**TASK DIRECTIONS**. After locating the line that holds "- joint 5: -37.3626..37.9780", copy that line and all that follow it word for word through the end of the data, with no pictures.

**RECORDED DATA**.
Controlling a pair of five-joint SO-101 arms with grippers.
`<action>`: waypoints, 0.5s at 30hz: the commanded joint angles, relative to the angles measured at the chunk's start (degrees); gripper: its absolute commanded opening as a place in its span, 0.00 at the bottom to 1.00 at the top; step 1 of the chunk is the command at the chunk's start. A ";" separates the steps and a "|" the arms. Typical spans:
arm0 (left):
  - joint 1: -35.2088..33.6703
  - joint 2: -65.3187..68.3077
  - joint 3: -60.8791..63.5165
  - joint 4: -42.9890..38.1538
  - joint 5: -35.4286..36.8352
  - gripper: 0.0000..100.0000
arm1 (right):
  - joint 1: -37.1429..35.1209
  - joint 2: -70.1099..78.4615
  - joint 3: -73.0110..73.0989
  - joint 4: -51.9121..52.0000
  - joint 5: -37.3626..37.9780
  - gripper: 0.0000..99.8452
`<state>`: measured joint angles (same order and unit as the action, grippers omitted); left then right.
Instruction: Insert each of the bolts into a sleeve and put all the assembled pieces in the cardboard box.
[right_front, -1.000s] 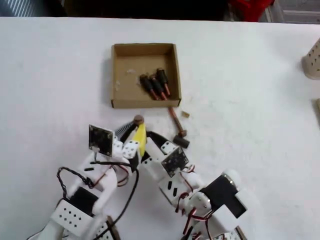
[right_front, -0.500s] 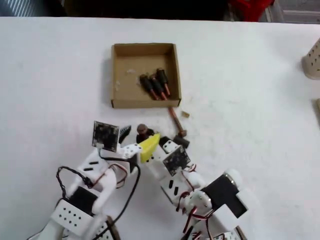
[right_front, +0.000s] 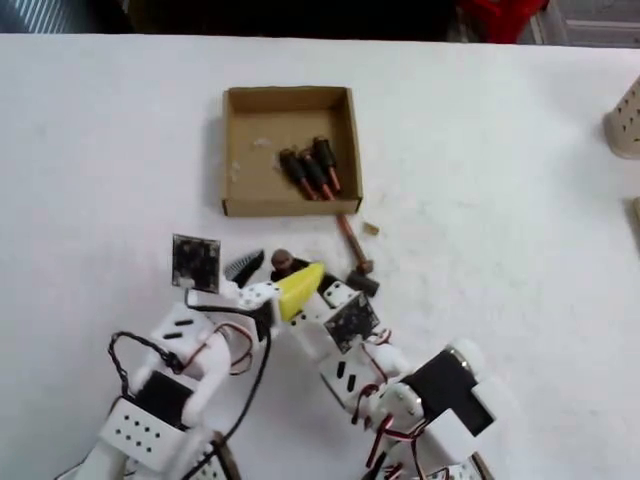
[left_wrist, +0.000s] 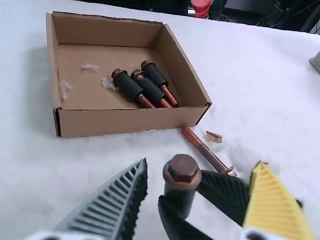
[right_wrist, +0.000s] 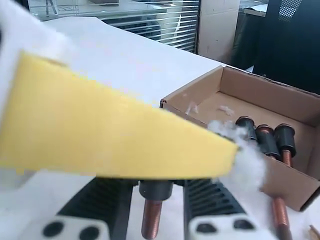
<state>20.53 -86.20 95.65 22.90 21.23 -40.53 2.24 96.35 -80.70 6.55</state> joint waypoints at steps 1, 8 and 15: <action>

**YOUR RESPONSE**.
  - joint 5: -37.3626..37.9780
  - gripper: 0.0000..99.8452
`<state>`: measured joint angles (same order and unit as the action, grippers omitted); left then right.
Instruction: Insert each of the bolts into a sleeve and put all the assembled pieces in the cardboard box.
[right_front, -1.000s] 
[right_front, -0.500s] 
[right_front, +0.000s] 
[left_wrist, +0.000s] 
[right_wrist, +0.000s] 
<state>20.53 -86.20 95.65 22.90 21.23 -40.53 2.24 96.35 -80.70 6.55</state> joint waypoints at steps 1, 8 and 15: <action>

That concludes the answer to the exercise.